The nuns came beautifully dressed to hear mass at the grilles giving into the chapel adjoining the church; the tourist may have his glimpse of them there on Sundays, and on week-days he may have his guess of their cloistered life and his wonder how much it continues the tradition of repose which the name of the old garden grounds implies. These lady nuns must be of patrician lineage and of fortune enough to defray their expense in the convent, which is of the courtliest origin, for it was founded eight hundred years ago by Alfonso VIII. "to expiate his sins and to gratify his queen," who probably knew of them. I wish now I had known, while I was there, that the abbess of Las Huelgas had once had the power of life and death in the neighborhood, and could hang people if she liked; I cannot think just what good it would have done me, but one likes to realize such things on the spot. She is still one of the greatest ladies of Spain, though perhaps not still "lady of ax and gibbet," and her nuns are of like dignity. In their chapel are the tombs of Alfonso and his queen, whose figures are among those on the high altar of the church. She was Eleanor Plantagenet, the daughter of our Henry II., and was very fond of Las Huelgas, as if it were truly a rest for her in the far-off land of Spain; I say our Henry II., for in the eleventh century we Americans were still English, under the heel of the Normans, as not the fiercest republican of us now need shame to own.

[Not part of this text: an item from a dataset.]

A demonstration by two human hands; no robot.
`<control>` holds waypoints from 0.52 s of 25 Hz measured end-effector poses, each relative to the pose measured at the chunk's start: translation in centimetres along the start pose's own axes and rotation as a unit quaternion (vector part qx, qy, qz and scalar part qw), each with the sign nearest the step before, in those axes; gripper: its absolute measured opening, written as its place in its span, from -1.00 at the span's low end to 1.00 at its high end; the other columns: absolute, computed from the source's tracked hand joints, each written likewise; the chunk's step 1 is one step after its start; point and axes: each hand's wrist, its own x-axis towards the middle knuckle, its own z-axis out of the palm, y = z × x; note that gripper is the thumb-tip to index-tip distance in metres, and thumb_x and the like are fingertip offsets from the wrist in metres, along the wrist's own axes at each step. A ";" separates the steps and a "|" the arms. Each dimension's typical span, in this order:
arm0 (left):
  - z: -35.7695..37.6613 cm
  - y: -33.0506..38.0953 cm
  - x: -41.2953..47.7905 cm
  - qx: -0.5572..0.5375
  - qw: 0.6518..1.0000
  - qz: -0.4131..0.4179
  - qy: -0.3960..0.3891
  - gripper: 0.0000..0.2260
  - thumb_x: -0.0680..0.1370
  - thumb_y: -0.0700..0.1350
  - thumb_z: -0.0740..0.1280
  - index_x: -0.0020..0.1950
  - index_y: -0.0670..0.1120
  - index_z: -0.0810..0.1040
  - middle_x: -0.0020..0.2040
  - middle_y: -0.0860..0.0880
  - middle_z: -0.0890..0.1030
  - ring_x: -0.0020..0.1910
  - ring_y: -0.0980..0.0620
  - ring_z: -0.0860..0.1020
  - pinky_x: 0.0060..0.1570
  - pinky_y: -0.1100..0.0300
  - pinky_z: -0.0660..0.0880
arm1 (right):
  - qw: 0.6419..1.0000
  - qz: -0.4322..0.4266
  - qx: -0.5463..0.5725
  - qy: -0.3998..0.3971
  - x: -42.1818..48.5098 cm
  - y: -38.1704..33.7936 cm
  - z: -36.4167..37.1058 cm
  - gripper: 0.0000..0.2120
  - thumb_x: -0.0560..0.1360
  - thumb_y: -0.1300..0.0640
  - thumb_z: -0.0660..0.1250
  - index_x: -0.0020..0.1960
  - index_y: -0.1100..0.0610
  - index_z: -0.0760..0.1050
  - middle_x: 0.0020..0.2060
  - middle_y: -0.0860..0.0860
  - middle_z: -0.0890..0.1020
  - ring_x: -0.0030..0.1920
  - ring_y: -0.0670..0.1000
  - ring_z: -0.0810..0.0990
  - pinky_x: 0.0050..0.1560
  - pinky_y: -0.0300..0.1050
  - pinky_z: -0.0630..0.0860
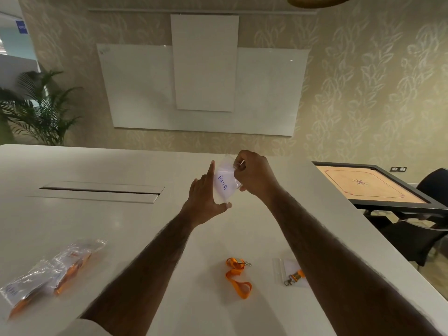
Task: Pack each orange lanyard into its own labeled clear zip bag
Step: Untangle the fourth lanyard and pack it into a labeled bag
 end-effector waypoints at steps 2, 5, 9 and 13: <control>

In a sense of this historical unity, at Las Huelgas we felt as much at home as if we had been English tourists, and we had our feudal pride in the palaces where the Gastilian nobles used to live in Burgos as we returned to the town. Their deserted seats are mostly to be seen after you pass through the Moorish gate overarching the stony, dusty, weedy road hard by the place where the house of the Cid is said to have stood. The arch, so gracefully Saracenic, was the first monument of the Moslem obsession of the country which has left its signs so abundantly in the south; here in the far north the thing seemed almost prehistoric, almost preglacially old, the witness of a world utterly outdated. But perhaps it was not more utterly outdated than the residences of the nobles who had once made the ancient Castilian capital splendid, but were now as irrevocably merged in Madrid as the Arabs in Africa.